EXERCISE INSTRUCTIONS — Copy every line from the records below that carries the word "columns".

PROVIDED RECORDS —
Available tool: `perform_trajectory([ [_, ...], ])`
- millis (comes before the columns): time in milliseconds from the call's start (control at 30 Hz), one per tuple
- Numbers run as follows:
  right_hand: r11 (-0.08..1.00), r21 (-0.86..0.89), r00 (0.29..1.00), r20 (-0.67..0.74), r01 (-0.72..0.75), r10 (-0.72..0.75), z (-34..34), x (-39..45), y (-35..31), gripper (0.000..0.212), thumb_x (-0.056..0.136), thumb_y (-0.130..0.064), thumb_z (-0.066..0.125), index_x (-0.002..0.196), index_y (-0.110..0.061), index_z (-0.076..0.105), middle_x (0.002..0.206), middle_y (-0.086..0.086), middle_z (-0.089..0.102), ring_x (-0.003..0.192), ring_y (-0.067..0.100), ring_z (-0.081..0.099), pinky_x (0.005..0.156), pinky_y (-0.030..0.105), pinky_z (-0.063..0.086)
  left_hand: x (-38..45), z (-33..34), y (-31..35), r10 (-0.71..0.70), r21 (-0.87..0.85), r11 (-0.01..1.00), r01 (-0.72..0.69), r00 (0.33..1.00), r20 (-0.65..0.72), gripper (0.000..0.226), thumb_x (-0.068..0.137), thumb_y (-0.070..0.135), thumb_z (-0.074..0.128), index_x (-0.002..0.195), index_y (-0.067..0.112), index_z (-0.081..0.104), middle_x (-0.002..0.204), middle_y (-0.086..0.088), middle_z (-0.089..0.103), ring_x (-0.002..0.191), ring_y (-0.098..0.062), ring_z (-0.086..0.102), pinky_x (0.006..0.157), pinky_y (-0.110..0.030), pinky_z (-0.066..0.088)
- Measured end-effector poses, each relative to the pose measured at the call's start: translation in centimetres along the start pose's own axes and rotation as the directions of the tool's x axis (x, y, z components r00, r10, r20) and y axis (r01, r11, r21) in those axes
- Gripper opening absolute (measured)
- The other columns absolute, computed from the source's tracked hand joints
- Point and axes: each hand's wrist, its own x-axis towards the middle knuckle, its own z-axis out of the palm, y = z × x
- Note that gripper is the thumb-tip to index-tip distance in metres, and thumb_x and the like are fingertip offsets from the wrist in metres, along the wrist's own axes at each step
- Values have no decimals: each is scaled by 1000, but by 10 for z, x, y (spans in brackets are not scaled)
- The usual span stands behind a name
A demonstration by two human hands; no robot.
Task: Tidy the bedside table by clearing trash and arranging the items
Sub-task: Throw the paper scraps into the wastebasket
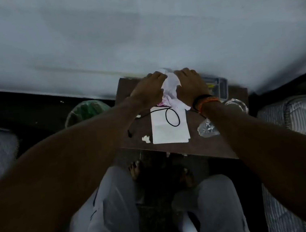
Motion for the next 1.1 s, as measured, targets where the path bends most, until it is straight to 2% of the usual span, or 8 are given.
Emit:
perform_trajectory([
  [67, 1000, -16, 1000, -26, 12, -12, 13, -1, 3, 52, 79, -10, 51, 130, -3, 52, 122, 19, 59, 106, 38, 56, 91, 47, 46, -1, 13, -7, -10, 7, 1000, 10, 1000, 5, 52, 86, 11, 59, 136, 3, 46, 137, -19, 49, 119, -38, 51, 96, -47, 46],
  [167, 1000, -20, 996, -87, -6, 4, 32, -4, 9, 48, 77, -9, 53, 125, -3, 56, 119, 20, 60, 102, 41, 58, 85, 47, 49, -3, 37, -19, -11, 41, 999, 13, 998, -59, 52, 85, 10, 59, 134, 4, 47, 137, -18, 48, 118, -36, 51, 94, -46, 47],
  [333, 991, 37, 981, -146, -125, 129, 38, -20, 9, 42, 79, -10, 54, 121, -9, 63, 120, 17, 61, 104, 40, 60, 83, 45, 53, -20, 53, -24, -67, -5, 998, 67, 994, -89, 53, 81, 7, 58, 133, 4, 48, 134, -18, 48, 116, -37, 52, 95, -47, 46],
  [500, 978, 40, 975, -81, -204, 207, 28, -59, -1, 30, 78, -11, 57, 105, -11, 71, 113, 14, 66, 100, 35, 64, 79, 40, 55, -55, 49, -12, -109, -39, 993, 108, 994, -16, 48, 79, 8, 60, 125, -1, 52, 122, -23, 53, 111, -40, 54, 92, -49, 47],
  [667, 958, 71, 961, 16, -277, 276, 26, -69, -2, 28, 80, -15, 59, 107, -14, 66, 112, 11, 67, 103, 31, 63, 79, 34, 50, -62, 47, -14, -164, -87, 982, 170, 983, 78, 54, 69, 26, 51, 117, 0, 55, 117, -20, 57, 107, -35, 55, 90, -47, 47],
  [733, 948, 111, 954, 26, -299, 298, 30, -64, 1, 32, 78, -15, 58, 108, -13, 64, 112, 12, 67, 102, 31, 63, 81, 36, 52, -61, 47, -14, -189, -101, 974, 200, 976, 107, 52, 71, 26, 52, 117, 1, 54, 116, -18, 57, 106, -35, 56, 90, -49, 47],
  [933, 942, 132, 949, -9, -310, 314, 44, -25, 3, 41, 81, -18, 60, 121, -8, 56, 119, 16, 64, 108, 34, 61, 87, 39, 51, -43, 58, -21, -212, -234, 946, 226, 974, 86, 54, 83, 3, 62, 133, -6, 44, 122, -27, 55, 112, -41, 54, 93, -47, 46],
  [1100, 927, 77, 930, 10, -368, 368, 60, 11, 10, 71, 80, -38, 67, 139, -10, 39, 129, 21, 55, 120, 39, 49, 98, 44, 43, -19, 70, -26, -197, -309, 928, 209, 978, 69, 61, 88, 3, 62, 141, -6, 34, 134, -28, 47, 124, -39, 48, 99, -42, 42],
])
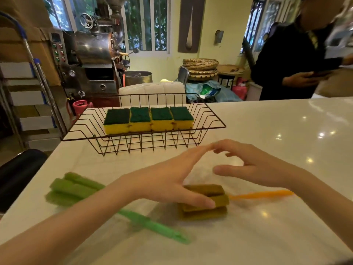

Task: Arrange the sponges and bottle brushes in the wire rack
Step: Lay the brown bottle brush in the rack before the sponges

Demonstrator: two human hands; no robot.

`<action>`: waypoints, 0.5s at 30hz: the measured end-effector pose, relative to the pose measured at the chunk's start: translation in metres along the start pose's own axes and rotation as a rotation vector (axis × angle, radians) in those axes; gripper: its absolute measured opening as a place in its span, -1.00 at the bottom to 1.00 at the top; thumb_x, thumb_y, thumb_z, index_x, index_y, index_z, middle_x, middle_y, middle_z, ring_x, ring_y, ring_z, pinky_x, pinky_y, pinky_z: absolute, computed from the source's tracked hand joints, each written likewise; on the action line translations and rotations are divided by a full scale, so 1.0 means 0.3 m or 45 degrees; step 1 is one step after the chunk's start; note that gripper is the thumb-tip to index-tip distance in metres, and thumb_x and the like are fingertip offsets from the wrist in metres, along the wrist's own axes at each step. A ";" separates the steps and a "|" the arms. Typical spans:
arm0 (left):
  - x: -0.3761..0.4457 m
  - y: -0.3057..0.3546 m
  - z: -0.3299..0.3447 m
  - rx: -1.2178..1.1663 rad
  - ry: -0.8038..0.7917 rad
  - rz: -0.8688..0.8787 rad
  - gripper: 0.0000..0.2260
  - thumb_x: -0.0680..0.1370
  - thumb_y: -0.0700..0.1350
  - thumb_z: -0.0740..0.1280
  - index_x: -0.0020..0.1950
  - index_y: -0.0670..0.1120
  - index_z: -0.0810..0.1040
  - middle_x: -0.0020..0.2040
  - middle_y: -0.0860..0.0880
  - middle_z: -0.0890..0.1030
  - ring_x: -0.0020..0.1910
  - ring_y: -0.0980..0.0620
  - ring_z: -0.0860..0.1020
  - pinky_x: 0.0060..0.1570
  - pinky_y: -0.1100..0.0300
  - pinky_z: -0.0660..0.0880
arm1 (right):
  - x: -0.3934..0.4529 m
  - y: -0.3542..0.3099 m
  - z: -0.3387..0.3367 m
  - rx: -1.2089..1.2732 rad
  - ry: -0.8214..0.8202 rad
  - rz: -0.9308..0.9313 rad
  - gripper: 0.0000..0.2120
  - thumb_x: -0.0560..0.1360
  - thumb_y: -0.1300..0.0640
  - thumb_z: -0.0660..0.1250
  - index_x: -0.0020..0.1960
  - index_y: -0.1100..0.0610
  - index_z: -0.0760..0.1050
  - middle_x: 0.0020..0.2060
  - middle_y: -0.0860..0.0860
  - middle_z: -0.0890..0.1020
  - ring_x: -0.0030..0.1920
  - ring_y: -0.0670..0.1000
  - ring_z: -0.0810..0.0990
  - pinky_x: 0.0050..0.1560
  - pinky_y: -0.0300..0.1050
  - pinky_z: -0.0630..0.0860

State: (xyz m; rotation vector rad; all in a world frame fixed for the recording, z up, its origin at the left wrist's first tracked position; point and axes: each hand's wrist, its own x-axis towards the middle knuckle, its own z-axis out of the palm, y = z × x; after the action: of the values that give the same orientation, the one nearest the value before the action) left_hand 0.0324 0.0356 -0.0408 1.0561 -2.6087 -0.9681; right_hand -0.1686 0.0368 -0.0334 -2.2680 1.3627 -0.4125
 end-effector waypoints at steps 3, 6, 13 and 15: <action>0.021 -0.012 0.044 0.100 -0.099 -0.019 -0.16 0.33 0.19 0.40 0.42 0.24 -0.10 0.49 0.25 0.02 0.38 0.23 0.13 0.26 0.34 0.12 | -0.062 0.039 0.008 -0.016 -0.182 0.100 -0.73 0.44 -0.18 0.23 0.12 -0.34 0.30 0.09 -0.39 0.41 0.17 -0.30 0.39 0.22 -0.17 0.41; 0.026 -0.026 0.052 0.168 -0.145 -0.044 -0.19 0.32 0.20 0.40 0.42 0.24 -0.03 0.45 0.21 0.16 0.31 0.20 0.25 0.19 0.35 0.23 | -0.098 0.067 0.015 -0.065 -0.224 0.181 -0.63 0.42 -0.14 0.25 0.21 -0.16 0.38 0.16 -0.18 0.49 0.16 -0.19 0.43 0.22 -0.12 0.41; -0.002 -0.041 0.038 0.228 -0.076 0.024 -0.40 0.33 0.15 0.43 0.30 0.22 0.27 0.24 0.19 0.44 0.14 0.22 0.40 0.16 0.29 0.42 | -0.110 0.104 0.032 -0.198 -0.189 0.174 -0.81 0.35 0.09 0.40 -0.07 -0.12 0.50 -0.27 -0.11 0.52 -0.23 -0.16 0.47 -0.13 -0.23 0.44; 0.000 -0.047 0.032 0.213 -0.064 0.012 -0.45 0.34 0.13 0.43 0.27 0.21 0.31 0.20 0.17 0.48 0.11 0.18 0.44 0.15 0.18 0.46 | -0.100 0.104 0.029 -0.176 -0.185 0.157 -0.86 0.37 0.09 0.39 -0.20 -0.14 0.49 -0.33 -0.13 0.54 -0.28 -0.20 0.48 -0.20 -0.22 0.44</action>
State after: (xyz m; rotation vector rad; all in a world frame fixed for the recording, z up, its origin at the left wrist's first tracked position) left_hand 0.0367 0.0329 -0.0570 1.0686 -2.7737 -0.7957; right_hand -0.2016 0.0528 -0.0578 -2.2580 1.4856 -0.1125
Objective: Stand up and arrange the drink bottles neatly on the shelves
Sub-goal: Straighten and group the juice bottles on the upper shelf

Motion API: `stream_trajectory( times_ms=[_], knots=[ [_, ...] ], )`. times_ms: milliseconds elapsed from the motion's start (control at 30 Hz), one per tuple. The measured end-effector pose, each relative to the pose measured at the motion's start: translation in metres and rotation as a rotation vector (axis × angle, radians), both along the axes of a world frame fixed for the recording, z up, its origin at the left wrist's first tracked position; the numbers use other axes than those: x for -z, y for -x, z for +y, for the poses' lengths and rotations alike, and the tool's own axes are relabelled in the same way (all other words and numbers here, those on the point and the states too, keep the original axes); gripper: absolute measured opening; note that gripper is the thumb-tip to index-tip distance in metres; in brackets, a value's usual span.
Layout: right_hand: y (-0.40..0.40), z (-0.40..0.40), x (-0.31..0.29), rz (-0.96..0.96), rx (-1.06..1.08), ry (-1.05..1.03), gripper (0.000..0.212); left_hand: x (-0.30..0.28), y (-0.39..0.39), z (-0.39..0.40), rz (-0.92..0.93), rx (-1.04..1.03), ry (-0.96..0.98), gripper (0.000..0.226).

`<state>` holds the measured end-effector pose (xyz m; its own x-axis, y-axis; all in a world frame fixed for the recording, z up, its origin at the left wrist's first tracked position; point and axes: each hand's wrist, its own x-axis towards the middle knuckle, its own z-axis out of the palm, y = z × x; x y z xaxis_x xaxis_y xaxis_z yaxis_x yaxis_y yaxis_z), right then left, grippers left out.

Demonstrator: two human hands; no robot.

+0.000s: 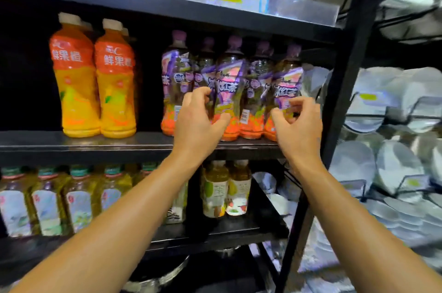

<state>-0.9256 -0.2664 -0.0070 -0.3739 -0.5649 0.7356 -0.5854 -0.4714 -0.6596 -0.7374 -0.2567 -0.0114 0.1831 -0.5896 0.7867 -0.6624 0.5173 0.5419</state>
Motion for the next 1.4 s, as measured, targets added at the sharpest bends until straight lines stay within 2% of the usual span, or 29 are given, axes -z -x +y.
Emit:
stream_trajectory(
  times_ms=[100, 167, 233, 300, 433, 567, 800, 1100, 1267, 1400],
  knots=[
    [0.017, -0.015, 0.006, 0.018, 0.024, 0.016, 0.049, 0.005, 0.027, -0.016, 0.025, -0.099, -0.010, 0.076],
    [0.018, -0.024, 0.011, 0.076, 0.009, -0.039, 0.067, 0.007, 0.038, -0.024, 0.035, -0.145, -0.039, 0.084],
    [0.019, -0.034, 0.014, 0.055, -0.045, -0.135, 0.076, 0.008, 0.044, -0.031, 0.023, -0.172, -0.091, 0.089],
    [0.021, -0.045, 0.018, 0.020, -0.116, -0.210, 0.075, 0.005, 0.044, -0.035, -0.003, -0.203, -0.131, 0.088],
    [0.028, -0.056, 0.020, 0.058, -0.103, -0.212, 0.063, 0.000, 0.038, -0.040, -0.038, -0.223, -0.162, 0.075],
    [0.031, -0.059, 0.016, 0.103, -0.114, -0.229, 0.064, -0.001, 0.032, -0.042, -0.050, -0.231, -0.171, 0.067],
    [0.020, -0.059, 0.017, 0.179, -0.151, -0.202, 0.061, -0.001, 0.017, -0.042, -0.038, -0.265, -0.147, 0.070],
    [-0.026, -0.055, 0.018, 0.266, -0.108, -0.171, 0.073, 0.001, -0.011, -0.033, -0.057, -0.383, -0.145, 0.080],
    [-0.051, -0.051, 0.016, 0.343, -0.108, -0.163, 0.083, -0.003, -0.025, -0.017, -0.146, -0.414, 0.094, 0.087],
    [-0.065, -0.048, 0.013, 0.391, -0.087, -0.161, 0.076, -0.004, -0.030, -0.025, -0.223, -0.384, 0.065, 0.087]
  ],
)
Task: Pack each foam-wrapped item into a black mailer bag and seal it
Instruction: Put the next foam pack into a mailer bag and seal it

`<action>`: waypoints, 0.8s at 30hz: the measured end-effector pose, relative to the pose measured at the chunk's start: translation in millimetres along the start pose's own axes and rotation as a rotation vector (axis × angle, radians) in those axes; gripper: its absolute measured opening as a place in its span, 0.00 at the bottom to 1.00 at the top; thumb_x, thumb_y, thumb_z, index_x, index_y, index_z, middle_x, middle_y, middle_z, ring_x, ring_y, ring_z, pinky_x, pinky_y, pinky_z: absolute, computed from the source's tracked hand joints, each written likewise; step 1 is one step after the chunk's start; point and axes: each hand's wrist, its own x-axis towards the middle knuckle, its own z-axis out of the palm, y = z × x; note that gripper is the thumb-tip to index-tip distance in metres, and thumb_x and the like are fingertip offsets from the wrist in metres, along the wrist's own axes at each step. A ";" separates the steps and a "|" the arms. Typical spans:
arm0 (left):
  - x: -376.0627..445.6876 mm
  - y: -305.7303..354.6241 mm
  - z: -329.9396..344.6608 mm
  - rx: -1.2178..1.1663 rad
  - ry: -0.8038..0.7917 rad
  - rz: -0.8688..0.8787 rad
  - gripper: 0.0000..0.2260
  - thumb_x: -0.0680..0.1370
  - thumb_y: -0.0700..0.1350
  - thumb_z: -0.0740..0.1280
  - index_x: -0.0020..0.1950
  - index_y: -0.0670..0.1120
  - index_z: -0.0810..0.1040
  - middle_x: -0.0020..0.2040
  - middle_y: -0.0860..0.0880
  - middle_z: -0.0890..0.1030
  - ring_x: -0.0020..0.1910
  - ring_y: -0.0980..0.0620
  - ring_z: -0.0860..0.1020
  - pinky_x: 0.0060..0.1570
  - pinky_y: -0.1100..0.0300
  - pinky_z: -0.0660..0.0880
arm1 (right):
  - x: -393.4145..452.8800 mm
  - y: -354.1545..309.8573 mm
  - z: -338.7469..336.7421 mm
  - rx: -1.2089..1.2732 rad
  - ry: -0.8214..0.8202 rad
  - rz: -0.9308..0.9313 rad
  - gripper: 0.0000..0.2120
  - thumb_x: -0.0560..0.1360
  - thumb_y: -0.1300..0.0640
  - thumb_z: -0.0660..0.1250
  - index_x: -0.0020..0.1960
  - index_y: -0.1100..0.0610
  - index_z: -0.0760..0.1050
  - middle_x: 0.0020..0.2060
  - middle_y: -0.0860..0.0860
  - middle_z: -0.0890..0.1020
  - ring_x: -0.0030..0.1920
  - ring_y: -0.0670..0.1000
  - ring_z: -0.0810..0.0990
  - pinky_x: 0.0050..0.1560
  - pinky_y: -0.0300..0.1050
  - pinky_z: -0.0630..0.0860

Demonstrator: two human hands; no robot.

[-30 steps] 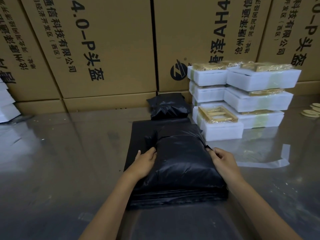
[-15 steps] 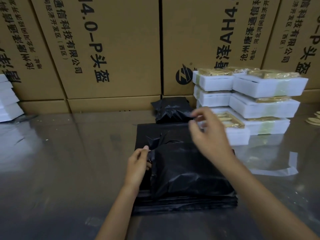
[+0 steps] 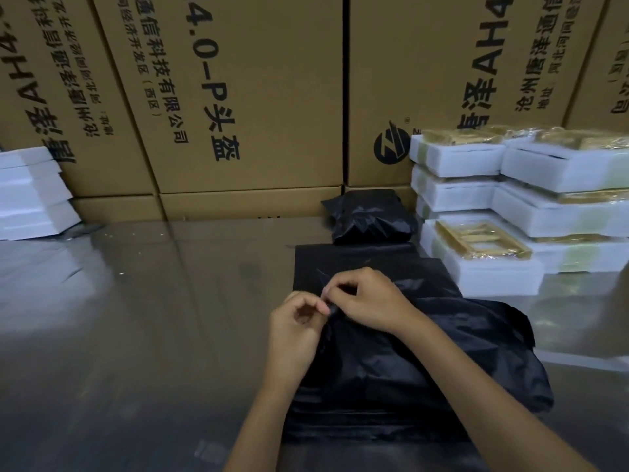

ANSWER TO THIS TASK —
- millis (comes before the columns): time in milliseconds from the call's start (control at 30 Hz), one per tuple
- The other columns absolute, computed from the source's tracked hand joints

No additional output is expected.